Arkadium’s mission is to make games that grown-ups love to play. Players are front and center in their decision-making process for every game they make. Arkadium believes in creating games that are inclusive, accessible and age appropriate, and that you shouldn’t have to read the fine print to know what you are getting. Arkadium has quickly become the No. 1 online gaming destination and community designed for players 35 and up, a demographic that represents 41% of all game players. From January 2019 to December 2021, Arkadium’s network grew by 164%, to over 15 million monthly players. To continue achieving this level of scale, Arkadium is using the Databricks Lakehouse Platform to focus on collecting data that will help drive increased user retention and grow their efforts with customer monetization and engagement.

Data cost, scalability and stability all impact the ability to deliver value

Arkadium tracks events in their websites and applications to analyze users’ behavior in-game and while they interact with the gaming GUI. This has positive effects on the company’s efforts to grow their customer monetization, engagement and retention.

Arkadium faced challenges in storing and processing large amounts of unstructured and semi-structured data.
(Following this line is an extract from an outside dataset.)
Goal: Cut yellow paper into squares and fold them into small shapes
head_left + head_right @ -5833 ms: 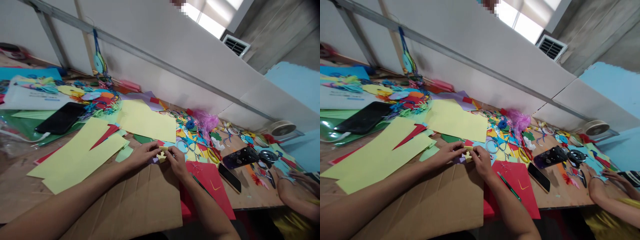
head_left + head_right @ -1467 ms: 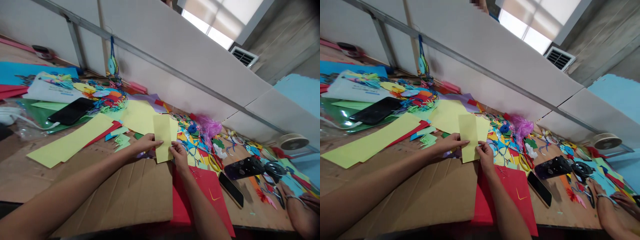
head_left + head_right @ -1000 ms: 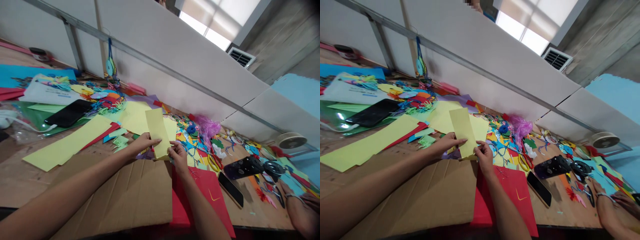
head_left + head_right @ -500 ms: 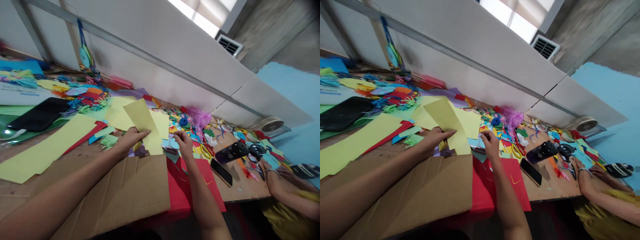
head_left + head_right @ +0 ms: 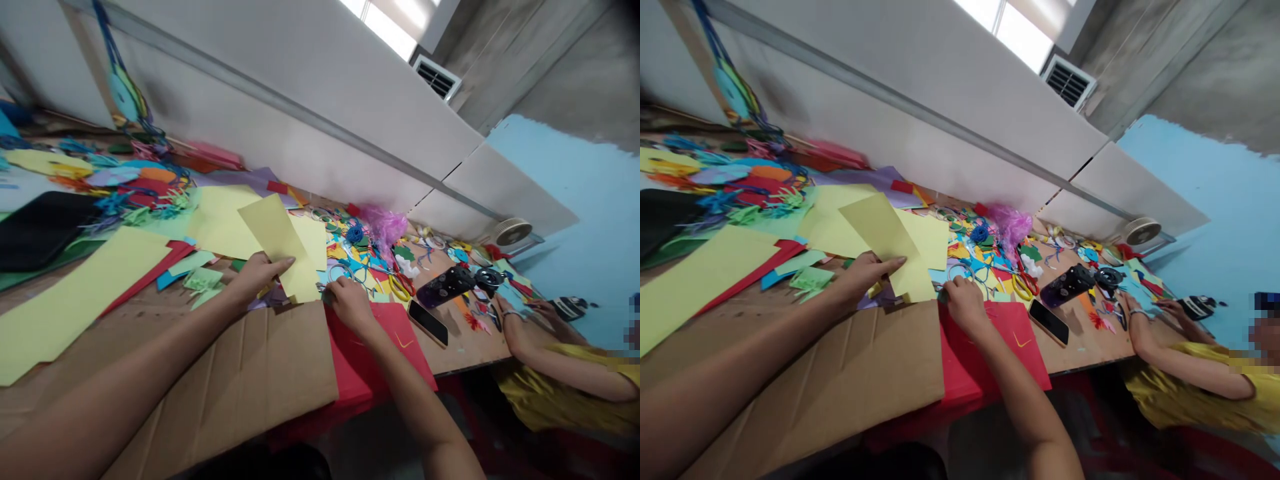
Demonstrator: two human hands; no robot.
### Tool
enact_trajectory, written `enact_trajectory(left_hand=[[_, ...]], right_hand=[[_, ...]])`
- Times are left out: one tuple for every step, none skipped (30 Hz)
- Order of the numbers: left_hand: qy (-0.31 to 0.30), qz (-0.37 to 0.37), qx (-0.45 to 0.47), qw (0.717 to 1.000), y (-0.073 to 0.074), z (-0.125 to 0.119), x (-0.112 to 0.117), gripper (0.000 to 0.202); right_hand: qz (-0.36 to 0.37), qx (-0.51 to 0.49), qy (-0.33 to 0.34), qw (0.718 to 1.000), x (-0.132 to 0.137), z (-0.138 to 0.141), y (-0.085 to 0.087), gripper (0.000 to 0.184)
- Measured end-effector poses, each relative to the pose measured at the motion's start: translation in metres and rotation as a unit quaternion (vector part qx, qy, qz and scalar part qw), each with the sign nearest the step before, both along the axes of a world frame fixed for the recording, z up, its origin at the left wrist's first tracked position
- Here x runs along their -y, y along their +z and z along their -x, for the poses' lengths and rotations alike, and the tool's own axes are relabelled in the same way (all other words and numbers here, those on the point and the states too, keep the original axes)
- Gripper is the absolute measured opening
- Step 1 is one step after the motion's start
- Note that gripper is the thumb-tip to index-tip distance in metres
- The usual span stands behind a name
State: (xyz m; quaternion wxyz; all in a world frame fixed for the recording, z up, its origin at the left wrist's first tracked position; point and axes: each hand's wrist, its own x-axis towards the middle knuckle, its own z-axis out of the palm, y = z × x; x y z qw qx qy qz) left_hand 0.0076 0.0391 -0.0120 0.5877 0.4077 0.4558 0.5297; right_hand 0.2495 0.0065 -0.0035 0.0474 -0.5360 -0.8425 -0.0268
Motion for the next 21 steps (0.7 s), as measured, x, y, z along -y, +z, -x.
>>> enact_trajectory(left_hand=[[0.001,-0.001,0.002,1.000,0.001,0.000,0.001,0.055],[0.002,-0.001,0.002,1.000,0.002,0.000,0.001,0.054],[0.004,-0.003,0.005,1.000,0.003,0.001,0.001,0.054],[0.005,-0.006,0.009,1.000,0.004,0.001,0.001,0.054],[0.002,-0.008,0.015,1.000,0.004,0.001,0.000,0.054],[-0.002,-0.010,0.022,1.000,0.005,0.000,-0.001,0.055],[-0.006,-0.011,0.029,1.000,0.005,0.000,-0.001,0.055],[-0.010,-0.011,0.033,0.999,0.005,0.000,-0.002,0.056],[-0.012,-0.013,0.035,0.999,0.005,0.000,-0.003,0.056],[-0.013,-0.016,0.032,0.999,0.004,0.000,-0.004,0.056],[-0.013,-0.020,0.027,0.999,0.004,0.000,-0.004,0.055],[-0.013,-0.025,0.020,0.999,0.003,0.000,-0.005,0.054],[-0.012,-0.030,0.013,0.999,0.003,0.000,-0.005,0.052],[-0.010,-0.033,0.008,0.999,0.002,0.000,-0.005,0.051],[-0.007,-0.035,0.006,0.999,0.002,0.001,-0.005,0.050],[-0.003,-0.035,0.005,0.999,0.002,0.001,-0.005,0.049],[-0.001,-0.033,0.005,0.999,0.002,0.000,-0.004,0.049],[0.001,-0.031,0.005,1.000,0.001,0.000,-0.004,0.048],[0.002,-0.029,0.003,1.000,0.001,-0.001,-0.004,0.048],[-0.001,-0.028,0.000,1.000,0.001,-0.002,-0.003,0.048],[-0.005,-0.029,-0.003,1.000,0.001,-0.003,-0.003,0.048]], right_hand=[[-0.014,0.028,-0.005,0.999,-0.001,0.003,-0.004,0.020],[-0.027,0.043,-0.009,0.999,-0.001,0.005,-0.007,0.020],[-0.037,0.048,-0.014,0.998,-0.001,0.005,-0.008,0.019],[-0.044,0.042,-0.021,0.998,-0.001,0.003,-0.007,0.018],[-0.048,0.028,-0.029,0.998,-0.001,0.001,-0.005,0.016],[-0.053,0.003,-0.041,0.998,0.000,-0.003,-0.002,0.014],[-0.058,-0.033,-0.050,0.997,0.000,-0.007,0.002,0.012],[-0.064,-0.080,-0.060,0.993,-0.001,-0.012,0.006,0.011],[-0.066,-0.138,-0.064,0.986,-0.002,-0.015,0.011,0.010],[-0.060,-0.208,-0.065,0.974,-0.003,-0.017,0.015,0.008],[-0.040,-0.289,-0.066,0.954,-0.006,-0.018,0.019,0.006],[-0.003,-0.375,-0.066,0.925,-0.008,-0.017,0.022,0.005],[0.046,-0.461,-0.070,0.884,-0.012,-0.014,0.024,0.007],[0.099,-0.537,-0.076,0.834,-0.015,-0.009,0.025,0.011],[0.149,-0.596,-0.082,0.785,-0.018,-0.003,0.025,0.013],[0.180,-0.639,-0.086,0.743,-0.020,0.004,0.024,0.016],[0.194,-0.667,-0.087,0.714,-0.021,0.011,0.022,0.020],[0.200,-0.686,-0.088,0.694,-0.022,0.018,0.019,0.024],[0.209,-0.697,-0.089,0.681,-0.021,0.024,0.017,0.028],[0.219,-0.697,-0.090,0.677,-0.020,0.029,0.014,0.031],[0.227,-0.689,-0.089,0.682,-0.019,0.033,0.011,0.033]])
The data team was struggling to scale their traditional SQL-based on-premises data warehouses — architecture that couldn’t keep up with the size of data that Arkadium was processing. The team was batch processing close to 500GB of rapidly growing data in just one pipeline, which applied the appropriate transformations required for data reporting and dashboarding capabilities. The Databricks platform gave Arkadium flexibility in cluster capacity and storage space, making ad hoc hypothesis checking and finding patterns easier and faster.
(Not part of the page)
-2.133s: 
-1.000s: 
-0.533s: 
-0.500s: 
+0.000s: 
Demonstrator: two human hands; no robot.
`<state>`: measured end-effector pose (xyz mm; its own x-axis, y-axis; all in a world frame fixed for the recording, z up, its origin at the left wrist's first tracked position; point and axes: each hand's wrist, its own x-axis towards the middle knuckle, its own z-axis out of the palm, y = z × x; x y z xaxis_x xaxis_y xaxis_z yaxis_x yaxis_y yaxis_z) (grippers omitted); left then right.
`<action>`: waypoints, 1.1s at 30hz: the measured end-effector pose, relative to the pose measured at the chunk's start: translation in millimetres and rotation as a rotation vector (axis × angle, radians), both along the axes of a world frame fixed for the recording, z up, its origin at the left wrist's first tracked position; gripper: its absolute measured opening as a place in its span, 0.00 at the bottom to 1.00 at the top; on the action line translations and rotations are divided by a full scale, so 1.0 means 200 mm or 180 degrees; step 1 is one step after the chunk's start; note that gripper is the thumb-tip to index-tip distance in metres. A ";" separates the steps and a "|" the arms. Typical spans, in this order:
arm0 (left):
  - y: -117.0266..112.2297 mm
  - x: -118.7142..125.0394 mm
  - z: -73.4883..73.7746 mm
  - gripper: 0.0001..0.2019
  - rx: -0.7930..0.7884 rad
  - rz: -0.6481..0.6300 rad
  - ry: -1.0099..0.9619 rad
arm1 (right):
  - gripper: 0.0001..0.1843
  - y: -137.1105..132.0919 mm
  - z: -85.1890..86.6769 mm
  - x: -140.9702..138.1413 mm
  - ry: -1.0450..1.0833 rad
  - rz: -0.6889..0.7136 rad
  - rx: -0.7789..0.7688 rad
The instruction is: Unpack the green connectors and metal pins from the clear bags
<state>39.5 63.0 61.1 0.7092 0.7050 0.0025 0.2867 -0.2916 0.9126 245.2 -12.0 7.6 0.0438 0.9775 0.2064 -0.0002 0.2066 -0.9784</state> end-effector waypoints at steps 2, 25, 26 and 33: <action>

Technology evolution, from legacy to modern data stack

With the company’s hyper-growth, Arkadium’s data architecture has reached new levels of maturity, growing from a traditional on-prem SQL data warehouse to a new solution with Databricks Lakehouse as the foundation. This modernization has had direct impact in several areas of the company and clear benefits for Arkadium’s customers: With Delta Lake from Databricks, there has been more data reliability, faster performance and reduced costs. When migrating data from a traditional SQL database to Databricks, they saw a considerable reduction in data volume, mainly due to the optimizations of Delta with version control and Parquet compacting. Arkadium’s volume of raw data has increased 2x during the last year, and the lack of storage in on-prem servers was a huge inconvenience. With Databricks, they are storing all data in object storage, without having to think about space in the data warehouse.

The lakehouse architecture has helped Arkadium’s data stack to evolve. This has been accomplished through several processes: They have created a single source of truth by leveraging the medallion architecture on the Silver layer, where data from different sources are cleaned, ordered and bound with each other; they have leveraged Delta Lake for its open format storage layer, delivering reliability, security and performance on the data lake; they have leveraged Databricks SQL to connect to Power BI for fast execution of queries and dashboards; and with Databricks Repos, their experimentation and A/B testing has significantly improved, allowing them to increase developer productivity by 40% and go to market more efficiently.

Winning big by delivering better insights and revenue

Arkadium has internal applications that interact with many supply-side platforms, marketing CRMs and several event trackers — the company has a number of internal tools that contain the master data. As a result, all data that has been generated by these systems has to be connected and kept in one place. Although the company was primarily using an on-prem SQL warehouse, each team was independently storing its data in various locations, leading to a data swamp with inconsistent data. This was the biggest challenge they faced — and as a data-driven company, they successfully solved it by unifying all data through ingesting, cleaning and linking to dimensions, which is a complex problem when the data may arrive with the different set of columns in different order.


With Arkadium’s ability to unify their data using Databricks, this meant more data with more detail. Creating data sets is now fast and simple: what used to take 5 hours for daily data ingestion takes only 10 to 20 minutes with Databricks. This has positively impacted Arkadium’s total cost of ownership. Leveraging Delta Lake with object storage has allowed them to reduce costs of IT infrastructure by greater than 30%. They are ingesting 2x more data but spending 30% less money than they used to spend for on-prem servers.


“Immense respect to the technologists and engineers at both Databricks and Arkadium for their eloquent Lakehouse architecture and its seamless implementation.” says Greg Gallo, SVP at Arkadium. “We’re looking forward to our next chapter in partnering with Databricks as we apply machine learning to Arkadium’s massive data. In Databricks, we have a partner committed to extensive R&D and excellent client service.”